Work instruction –
Take the entries below and print only the lines from the one with "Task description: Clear" through the one with "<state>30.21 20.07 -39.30", exactly as they stand, both ends included.

Data listing –
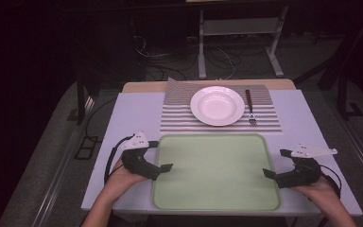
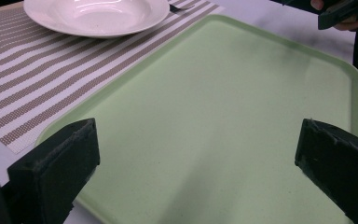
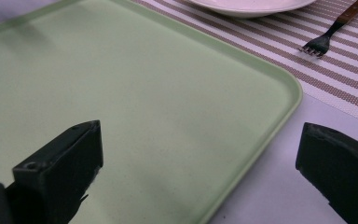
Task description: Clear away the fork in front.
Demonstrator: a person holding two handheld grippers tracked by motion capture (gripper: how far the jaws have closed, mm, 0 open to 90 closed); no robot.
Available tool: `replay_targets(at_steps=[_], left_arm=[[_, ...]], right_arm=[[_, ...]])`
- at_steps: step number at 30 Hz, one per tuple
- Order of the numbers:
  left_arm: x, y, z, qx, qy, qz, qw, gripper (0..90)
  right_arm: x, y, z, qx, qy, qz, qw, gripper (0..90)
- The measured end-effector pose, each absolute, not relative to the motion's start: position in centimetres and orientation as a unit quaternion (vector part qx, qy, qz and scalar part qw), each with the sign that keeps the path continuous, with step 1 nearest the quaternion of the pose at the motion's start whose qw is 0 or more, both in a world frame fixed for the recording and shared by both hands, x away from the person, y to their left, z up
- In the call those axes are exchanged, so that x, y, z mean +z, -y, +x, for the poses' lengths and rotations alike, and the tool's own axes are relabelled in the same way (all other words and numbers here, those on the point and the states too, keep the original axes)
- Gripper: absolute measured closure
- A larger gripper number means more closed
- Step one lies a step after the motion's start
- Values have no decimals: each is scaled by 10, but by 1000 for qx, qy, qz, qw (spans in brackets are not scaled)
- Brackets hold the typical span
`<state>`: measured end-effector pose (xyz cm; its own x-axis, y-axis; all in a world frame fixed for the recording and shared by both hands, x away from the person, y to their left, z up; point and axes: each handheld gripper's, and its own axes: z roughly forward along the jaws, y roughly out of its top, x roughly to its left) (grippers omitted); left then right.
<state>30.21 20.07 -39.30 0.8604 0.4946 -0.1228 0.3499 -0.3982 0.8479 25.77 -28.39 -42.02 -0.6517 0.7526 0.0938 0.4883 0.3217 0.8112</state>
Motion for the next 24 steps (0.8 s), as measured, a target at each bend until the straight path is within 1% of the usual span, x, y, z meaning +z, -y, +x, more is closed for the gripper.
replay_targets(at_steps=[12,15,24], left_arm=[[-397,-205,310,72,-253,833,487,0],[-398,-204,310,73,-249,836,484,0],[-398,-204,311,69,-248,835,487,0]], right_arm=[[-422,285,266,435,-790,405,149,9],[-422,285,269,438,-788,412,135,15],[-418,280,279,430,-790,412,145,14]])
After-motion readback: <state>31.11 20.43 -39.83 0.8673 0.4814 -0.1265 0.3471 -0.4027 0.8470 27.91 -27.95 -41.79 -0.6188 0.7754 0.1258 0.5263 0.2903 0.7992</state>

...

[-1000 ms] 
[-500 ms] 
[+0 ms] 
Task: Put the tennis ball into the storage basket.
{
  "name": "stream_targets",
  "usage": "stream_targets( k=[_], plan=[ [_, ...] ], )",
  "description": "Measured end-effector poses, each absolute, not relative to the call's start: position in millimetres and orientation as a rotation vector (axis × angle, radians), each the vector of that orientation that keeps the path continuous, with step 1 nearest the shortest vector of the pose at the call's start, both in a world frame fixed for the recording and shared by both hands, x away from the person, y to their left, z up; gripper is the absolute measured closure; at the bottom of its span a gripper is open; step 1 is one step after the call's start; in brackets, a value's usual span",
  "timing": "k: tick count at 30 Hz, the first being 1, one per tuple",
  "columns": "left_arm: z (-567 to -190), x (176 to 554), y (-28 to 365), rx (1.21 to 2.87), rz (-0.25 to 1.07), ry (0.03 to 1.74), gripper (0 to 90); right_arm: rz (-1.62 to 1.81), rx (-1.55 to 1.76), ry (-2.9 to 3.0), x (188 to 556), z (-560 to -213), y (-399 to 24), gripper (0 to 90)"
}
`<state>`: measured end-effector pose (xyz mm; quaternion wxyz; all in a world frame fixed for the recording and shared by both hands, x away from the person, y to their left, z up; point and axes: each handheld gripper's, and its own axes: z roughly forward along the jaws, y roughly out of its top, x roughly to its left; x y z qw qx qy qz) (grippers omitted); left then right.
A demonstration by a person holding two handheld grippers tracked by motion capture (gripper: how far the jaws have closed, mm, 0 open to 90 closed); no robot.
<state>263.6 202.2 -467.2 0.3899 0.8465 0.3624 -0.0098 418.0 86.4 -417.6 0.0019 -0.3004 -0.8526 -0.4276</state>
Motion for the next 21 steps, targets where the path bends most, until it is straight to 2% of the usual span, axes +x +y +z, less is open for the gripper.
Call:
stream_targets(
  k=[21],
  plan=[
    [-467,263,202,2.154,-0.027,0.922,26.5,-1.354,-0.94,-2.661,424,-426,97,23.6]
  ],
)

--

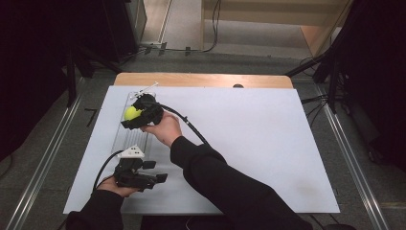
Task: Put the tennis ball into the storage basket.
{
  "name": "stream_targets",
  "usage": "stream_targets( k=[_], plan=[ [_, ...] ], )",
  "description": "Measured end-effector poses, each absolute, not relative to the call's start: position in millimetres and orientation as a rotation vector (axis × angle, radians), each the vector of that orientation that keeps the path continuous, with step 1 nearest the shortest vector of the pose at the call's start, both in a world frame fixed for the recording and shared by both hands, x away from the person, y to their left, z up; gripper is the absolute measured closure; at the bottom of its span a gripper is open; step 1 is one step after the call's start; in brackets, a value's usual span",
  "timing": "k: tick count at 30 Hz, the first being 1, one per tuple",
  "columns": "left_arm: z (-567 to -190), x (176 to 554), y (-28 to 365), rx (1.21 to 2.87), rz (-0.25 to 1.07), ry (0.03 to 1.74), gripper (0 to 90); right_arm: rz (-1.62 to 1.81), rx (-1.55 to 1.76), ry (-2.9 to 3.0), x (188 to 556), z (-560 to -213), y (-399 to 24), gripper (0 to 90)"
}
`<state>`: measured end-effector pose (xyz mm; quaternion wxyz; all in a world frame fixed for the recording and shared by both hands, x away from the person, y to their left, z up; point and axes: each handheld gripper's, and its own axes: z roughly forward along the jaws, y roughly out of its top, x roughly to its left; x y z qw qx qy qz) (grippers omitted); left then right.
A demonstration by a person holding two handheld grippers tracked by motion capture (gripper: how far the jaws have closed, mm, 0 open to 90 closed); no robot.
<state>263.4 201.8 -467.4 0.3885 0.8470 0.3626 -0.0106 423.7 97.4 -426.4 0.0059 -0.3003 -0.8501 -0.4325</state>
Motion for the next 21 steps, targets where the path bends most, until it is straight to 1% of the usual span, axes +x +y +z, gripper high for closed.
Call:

Solution for this problem –
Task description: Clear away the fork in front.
Demonstrator: a person holding two handheld grippers tracked by motion capture (gripper: how far the jaws have closed, mm, 0 open to 90 closed); no robot.
Available tool: `replay_targets(at_steps=[_], left_arm=[[_, ...]], right_arm=[[_, ...]])`
- at_steps: step number at 30 Hz, one per tuple
- Order of the numbers:
  left_arm: x, y, z, qx, qy, qz, qw, gripper (0..90)
  right_arm: x, y, z, qx, qy, qz, qw, gripper (0..90)
- The measured end-effector pose, each absolute, not relative to the motion's start: position in centimetres and orientation as a unit quaternion (vector part qx, qy, qz and scalar part qw), each with the sign that keeps the path continuous, with step 1 nearest the quaternion of the pose at the motion's start whose qw is 0 or more, both in a world frame fixed for the recording and shared by both hands, x away from the person, y to their left, z up
- In the call those axes are exchanged, so that x, y, z mean +z, -y, +x, for the poses' lengths and rotations alike, and the tool's own axes are relabelled in the same way (all other words and numbers here, those on the point and the states too, keep the original axes)
- Gripper: absolute measured closure
- A larger gripper number means more closed
- Step one lies a step after the motion's start
- Values have no decimals: each is scaled by 10, but by 1000 for qx, qy, qz, qw (spans in brackets are not scaled)
- Brackets hold the typical span
`<state>`: measured end-effector pose (xyz cm; its own x-axis, y-axis; all in a world frame fixed for the recording and shared by both hands, x away from the person, y to their left, z up; point and axes: each handheld gripper's, and its own axes: z roughly forward along the jaws, y roughly out of its top, x roughly to its left) (grippers omitted); left then right.
<state>30.21 20.07 -39.30 0.8604 0.4946 -0.1228 0.3499 -0.3982 0.8479 25.77 -28.39 -42.02 -0.6517 0.7526 0.0938 0.4883 0.3217 0.8112</state>

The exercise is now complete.